Third time...it was unrequited love, indeed. He loved me far more than I loved him. I tried to catch harder feelings, but I couldn't because something in me needed more in common. That spark of a thread that would weave us together. All we had in common was that we liked to talk about aliens. But, unfortunately, there aren't enough "Area 51's" to keep the fire stoked.

Fourth time (I'm skipping some folks for the simple reason that I'm pretty sure I dated them because they adored me, and the attention and doting was too intoxicating to refuse - nonetheless, we never said the actual word "love") threw me for a total doozy. I did fall in love this time. But, he was a "serial-lover killer." What does that mean, you ask? Well, that simply means that he forces his anecdotes onto women until they have no choice but to give them the key to their heart. Then one random day, while doing his rounds of sweet nothings - he does or says something so foul - you die inside. You literally have to have a funeral service for your hopes and dreams. All you thought was wonderful and timely gets lowered into the ground and the dirt compacted on top with a shovel. He was the worst. Why? Because he would relay opposing love declarations like, "I would never do anything to lose you." Or, here's a good one, "I belong to you." No, sir, you belong to the entire theme park, and everyone gets a ride.

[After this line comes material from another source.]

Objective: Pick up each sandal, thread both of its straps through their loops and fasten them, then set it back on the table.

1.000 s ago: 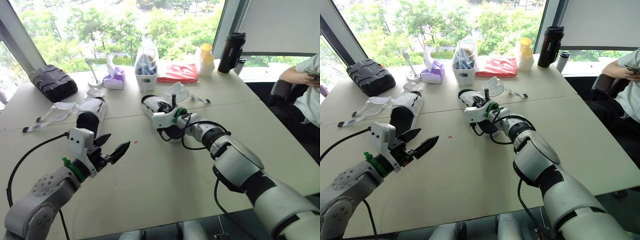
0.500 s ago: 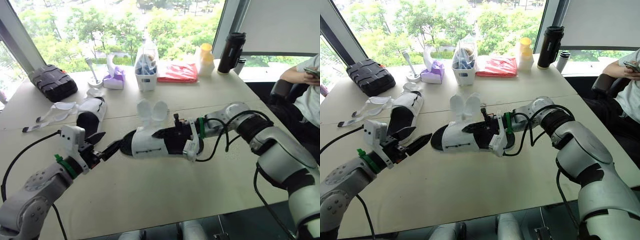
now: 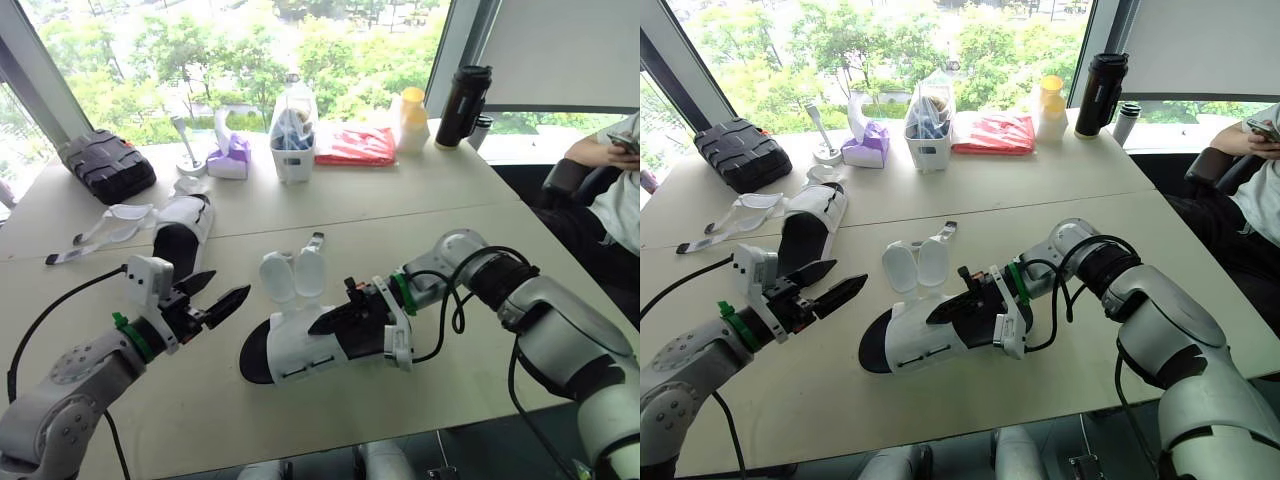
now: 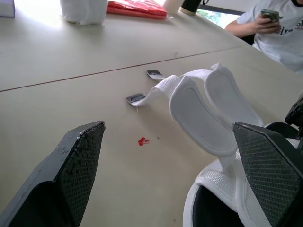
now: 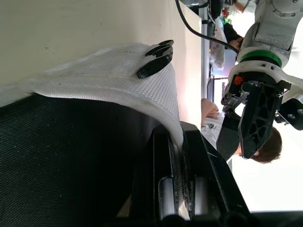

So, here I am. Present-day. My hopeful arm is in a cast. My dreams are limping. My wishful thinking has a busted lip, and my belief in love is a bleeding wound on my head with a badge around it. But, I am happy to report that I have met someone that made me forget that I ever experienced pain in the name of love - or whatever that was. We have everything in common, especially the bad - which is the best bit. I hate having only good things in common. Who cares if you like the same ice cream if you don't relate on the things that make your stomach turn? He's an open book, and so am I.

I think that life serves you, dysfunctional partners, to help you understand what's wrong with you. The agony from their ill-treatment forces you to look within and attempt to discover what it is inside you that would even date a person that rips your self-esteem apart. What made me do such things? What caused me to contract my devotion with someone that put my heart in a Ninja blender? Well, this is me being totally candid with you. For many years, I didn't think I was worthy of real love. My father was the strong and silent type, and my brothers were better at picking on me than showing any type of familial affection. I truly thought the best I could get was someone who wrapped their love in verbal abuse and neglect. But I knew I had to be wrong. Because I don't love that way. I love my children with all of my heart. When I am in relationships, I give my all.

It took me some time. But I did the work it took inside of myself to accept the truth that I am worthy of having it all...which will always be to me, happiness and love. So, I am quite optimistic about my new venture in love's orbit. Every day I wake up happier than the day before. That's why I love, love. Because even though it sometimes hurts....when it doesn't, your wounds heal expeditiously, and you see the world through rose-colored glasses.